(Reuters Health) - Girls and women forced to flee their homes in Myanmar and Syria lack menstruation supplies and safe, private toilets, a new study finds.
In 2015, researchers interviewed emergency-response staff and about 150 females from two groups receiving humanitarian aid – Syrian Muslim refugees living in tents and makeshift structures across Lebanon and internally displaced adolescent girls and women living in camps in Myanmar – about their menstruation needs.
A basic part of life for females, menstruation has been a neglected challenge for an estimated 30 million girls and women displaced due to worldwide conflicts and disasters, said Marni Sommer, a professor of sociomedical sciences at Columbia University’s Mailman School of Public Health in New York.
“It has been an overlooked issue,” Sommer said in a phone interview. “People say this is not life or death, so why should we pay attention to this?”
She is paying attention because girls skip school and other activities when they lack menstruation supplies and facilities in which to change.
Displaced females in Myanmar described shared latrines in camps as unsafe, uncomfortable, dirty, without water or door locks, just bamboo walls with gaps through which intruders could peer inside, according to the report by Sommer’s team in the journal Conflict and Health.
Poorly lit paths made it difficult for girls and women to find toilets at night.
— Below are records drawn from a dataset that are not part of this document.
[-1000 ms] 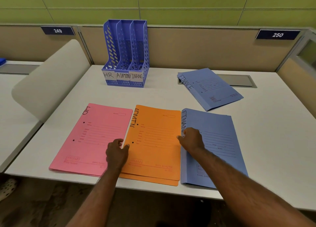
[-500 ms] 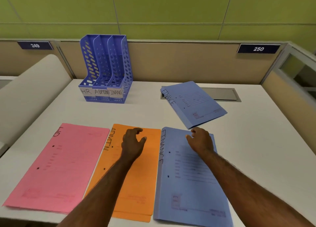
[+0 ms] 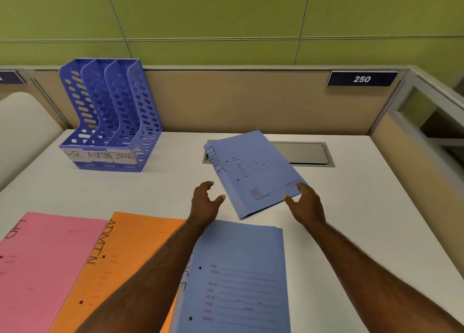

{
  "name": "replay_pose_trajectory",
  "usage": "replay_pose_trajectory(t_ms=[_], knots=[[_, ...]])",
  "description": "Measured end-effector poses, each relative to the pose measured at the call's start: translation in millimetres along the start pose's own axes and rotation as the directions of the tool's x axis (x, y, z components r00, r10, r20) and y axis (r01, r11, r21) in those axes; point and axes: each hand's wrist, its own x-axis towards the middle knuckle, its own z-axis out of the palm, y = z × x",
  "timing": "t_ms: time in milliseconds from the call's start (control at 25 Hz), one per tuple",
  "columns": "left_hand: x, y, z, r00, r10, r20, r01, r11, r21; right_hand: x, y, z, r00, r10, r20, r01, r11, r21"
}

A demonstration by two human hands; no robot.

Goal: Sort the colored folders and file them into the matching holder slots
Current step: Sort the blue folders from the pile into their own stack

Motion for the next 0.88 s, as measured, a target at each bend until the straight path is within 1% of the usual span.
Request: replay_pose_trajectory(t_ms=[160,320,440,520,560,640,720,760,880], knots=[[27,5,23,0.990,-0.142,0.014,0.142,0.986,-0.085,40,17,-1,1.000,-0.002,0.026,0.001,0.999,0.038],[49,1,37,0.965,-0.260,0.038,0.262,0.956,-0.129,70,32,8,0.996,0.046,0.073,-0.049,0.998,0.043],[60,-3,44,0.947,-0.316,0.057,0.321,0.932,-0.167,82,43,14,0.991,0.073,0.111,-0.077,0.997,0.028],[67,-4,48,0.939,-0.339,0.062,0.345,0.922,-0.177,88,48,17,0.992,0.059,0.111,-0.059,0.998,-0.002],[69,-4,51,0.934,-0.351,0.070,0.358,0.910,-0.208,90,50,18,0.994,0.045,0.104,-0.043,0.999,-0.018],[74,-2,56,0.917,-0.380,0.118,0.397,0.850,-0.346,93,52,19,0.995,0.027,0.093,-0.024,0.999,-0.031],[78,-1,61,0.887,-0.430,0.168,0.455,0.752,-0.477,94,54,18,0.996,0.009,0.093,-0.005,0.999,-0.043],[80,-1,62,0.872,-0.455,0.181,0.479,0.717,-0.507,93,54,18,0.996,0.002,0.093,0.002,0.999,-0.041],[83,0,61,0.865,-0.450,0.222,0.494,0.687,-0.533,91,56,19,0.998,-0.005,0.067,0.005,1.000,-0.005]])
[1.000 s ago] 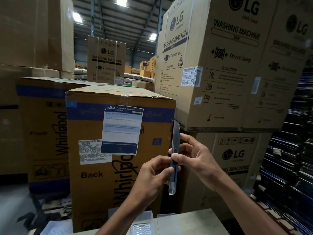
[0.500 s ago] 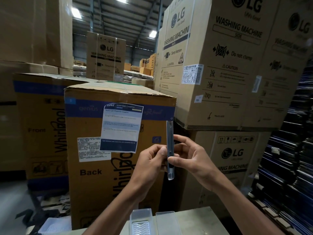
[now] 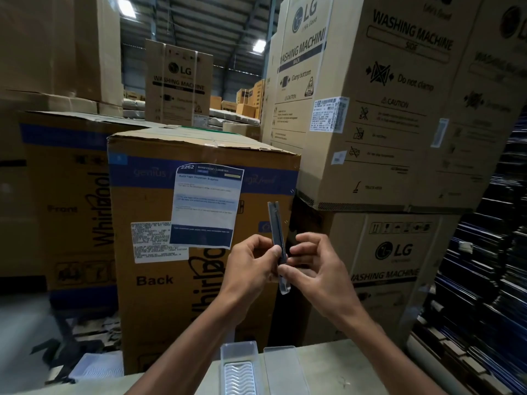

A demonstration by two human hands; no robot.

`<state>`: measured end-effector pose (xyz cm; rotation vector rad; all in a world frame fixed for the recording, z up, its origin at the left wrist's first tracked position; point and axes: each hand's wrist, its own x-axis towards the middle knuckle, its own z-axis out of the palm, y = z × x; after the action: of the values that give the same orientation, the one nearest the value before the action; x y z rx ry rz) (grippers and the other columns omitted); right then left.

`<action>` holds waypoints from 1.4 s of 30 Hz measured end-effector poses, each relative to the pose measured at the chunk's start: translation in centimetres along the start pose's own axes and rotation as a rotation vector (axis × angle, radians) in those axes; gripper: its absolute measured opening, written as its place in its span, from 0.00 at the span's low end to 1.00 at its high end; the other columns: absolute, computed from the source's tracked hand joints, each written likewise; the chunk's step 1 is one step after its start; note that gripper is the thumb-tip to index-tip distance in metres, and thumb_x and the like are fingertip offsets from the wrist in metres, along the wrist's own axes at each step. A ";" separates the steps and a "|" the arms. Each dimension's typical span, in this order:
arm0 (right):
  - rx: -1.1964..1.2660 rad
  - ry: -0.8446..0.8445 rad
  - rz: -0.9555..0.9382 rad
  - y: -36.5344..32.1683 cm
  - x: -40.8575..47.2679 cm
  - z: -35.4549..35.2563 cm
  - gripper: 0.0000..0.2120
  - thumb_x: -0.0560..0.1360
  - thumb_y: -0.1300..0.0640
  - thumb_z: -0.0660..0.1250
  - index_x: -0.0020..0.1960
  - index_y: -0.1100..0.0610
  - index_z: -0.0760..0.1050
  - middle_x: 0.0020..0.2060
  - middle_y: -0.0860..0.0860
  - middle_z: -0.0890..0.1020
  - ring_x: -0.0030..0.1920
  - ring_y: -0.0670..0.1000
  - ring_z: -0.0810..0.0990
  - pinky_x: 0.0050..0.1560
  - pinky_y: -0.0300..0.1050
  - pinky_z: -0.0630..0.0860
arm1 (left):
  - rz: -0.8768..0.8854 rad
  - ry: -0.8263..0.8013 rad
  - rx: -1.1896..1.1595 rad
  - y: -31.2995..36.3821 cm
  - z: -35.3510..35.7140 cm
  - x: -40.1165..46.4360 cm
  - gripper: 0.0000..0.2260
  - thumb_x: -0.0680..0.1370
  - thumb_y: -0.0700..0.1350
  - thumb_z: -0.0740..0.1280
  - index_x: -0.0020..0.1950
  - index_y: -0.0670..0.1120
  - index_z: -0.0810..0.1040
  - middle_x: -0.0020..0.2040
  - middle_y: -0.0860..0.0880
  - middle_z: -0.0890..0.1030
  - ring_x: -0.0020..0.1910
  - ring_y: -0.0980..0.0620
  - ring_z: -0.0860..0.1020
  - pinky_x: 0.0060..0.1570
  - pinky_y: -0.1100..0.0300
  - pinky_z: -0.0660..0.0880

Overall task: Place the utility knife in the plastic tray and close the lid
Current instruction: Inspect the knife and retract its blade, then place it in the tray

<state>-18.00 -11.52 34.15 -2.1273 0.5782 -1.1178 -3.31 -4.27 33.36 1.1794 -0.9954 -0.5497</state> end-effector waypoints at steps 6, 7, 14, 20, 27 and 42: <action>-0.289 0.040 -0.196 1.4 -2.0 2.6 0.19 0.74 0.50 0.76 0.63 0.50 0.76 0.51 0.48 0.80 0.47 0.41 0.82 0.47 0.26 0.78 | -0.047 0.049 0.069 -1.1 -0.3 0.1 0.03 0.79 0.45 0.69 0.46 0.51 0.81 0.46 0.44 0.85 0.44 0.49 0.86 0.44 0.49 0.86; -0.328 0.038 -0.205 1.6 -2.2 2.9 0.19 0.75 0.50 0.75 0.63 0.51 0.76 0.52 0.49 0.80 0.46 0.41 0.82 0.47 0.25 0.77 | -0.054 0.054 0.078 -1.3 -0.3 0.0 0.03 0.79 0.45 0.70 0.45 0.51 0.81 0.46 0.44 0.85 0.44 0.48 0.86 0.44 0.48 0.86; -0.477 0.045 -0.186 2.2 -3.4 4.4 0.18 0.75 0.54 0.76 0.62 0.54 0.78 0.51 0.51 0.82 0.45 0.41 0.78 0.46 0.17 0.68 | -0.116 0.072 0.107 -2.3 -0.4 -0.8 0.04 0.79 0.43 0.70 0.45 0.49 0.81 0.45 0.44 0.85 0.45 0.47 0.87 0.45 0.46 0.86; -0.459 0.048 -0.121 3.2 -4.1 5.4 0.17 0.75 0.56 0.76 0.61 0.55 0.79 0.51 0.53 0.83 0.45 0.42 0.78 0.47 0.20 0.68 | -0.087 0.067 0.219 -4.0 -0.7 -1.1 0.04 0.80 0.45 0.68 0.46 0.51 0.81 0.45 0.48 0.85 0.45 0.52 0.86 0.48 0.49 0.86; -0.407 0.033 0.102 8.2 -6.6 7.9 0.17 0.76 0.53 0.75 0.63 0.52 0.79 0.55 0.51 0.84 0.50 0.46 0.82 0.52 0.32 0.79 | 0.084 0.102 0.939 -9.0 -3.1 -2.9 0.25 0.81 0.58 0.60 0.75 0.49 0.67 0.74 0.48 0.71 0.76 0.50 0.65 0.75 0.51 0.65; -0.503 -0.290 0.541 18.5 -14.5 16.1 0.16 0.78 0.45 0.69 0.64 0.46 0.73 0.63 0.47 0.80 0.56 0.48 0.81 0.62 0.41 0.77 | 0.134 0.016 1.495 -15.0 -7.0 -6.7 0.38 0.80 0.68 0.41 0.81 0.43 0.49 0.83 0.41 0.43 0.82 0.42 0.40 0.78 0.43 0.42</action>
<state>-13.73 -9.42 6.07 -2.2689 1.2972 -0.3776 1.48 -0.30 16.65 2.3517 -1.4804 0.4790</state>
Moreover, they avoided using them after dark for fear of being assaulted, kidnapped or bitten by snakes, researchers learned.
Refugee girls in Lebanon described the toilets as cramped and dirty and said they preferred to change their menstrual materials in their shelters, though the shelters provided no privacy.
“The walls that make the tents and separate them are normally just blankets, plastic sheeting and transparent,” said one adolescent girl from Lebanon. “Someone from the outside can see you in there.”
Emergency workers and the girls and women told researchers that they had not been adequately consulted about menstruation practices and preferences.
“It really is essential that you talk to women and girls,” Sommer said. “They just need to be consulted.”
Regular provision of disposable pads and cloths presented a challenge in both Myanmar and Lebanon, researchers found. But the challenges went beyond menstruation supplies to facilities and who should lead an effort to assist females with their periods.
Interviews of girls in refugee camps in Myanmar revealed they rarely were educated about menstruation, leading to distress and embarrassment at the onset of bleeding, the report found.
Syrian adolescent girls reported more basic knowledge about menstruation before getting their first periods. But not everything they were taught was true. One misconception, for example, was believing they could not shower while menstruating, researchers learned.
Bethany Caruso, a postdoctoral fellow in environmental health at Emory University in Atlanta who was not involved with the research, described it as an overdue assessment of the female refugee experience.
“These are girls coming to age and having their periods for the first time in an emergency setting, which makes it all the more complicated,” she said in a phone interview.
“Amidst all the things to think about, all the things that need to be done, where does this fall?” she asked.
For Caruso, it’s a priority.
She agreed with the researchers that aid workers should ask displaced girls and women about their menstruation needs, and not just about whether they prefer cloth or disposable pads.
“There’s always this focus on pads, but there’s so much more that women and girls need at this time,” Caruso said. “Pads are an inexpensive, tangible good that people can distribute with a fair amount of ease. But the provision of safe and secure spaces for changes is a lot harder to come by and create.”
“They need to have privacy, safety, security. They need access to water and soap,” she said.
She also stressed the need for aid groups to coordinate work on menstruation needs and for identification of which group should take the lead in addressing the issue.
“It seems like people want to respond well,” she said. “They just don’t know how.”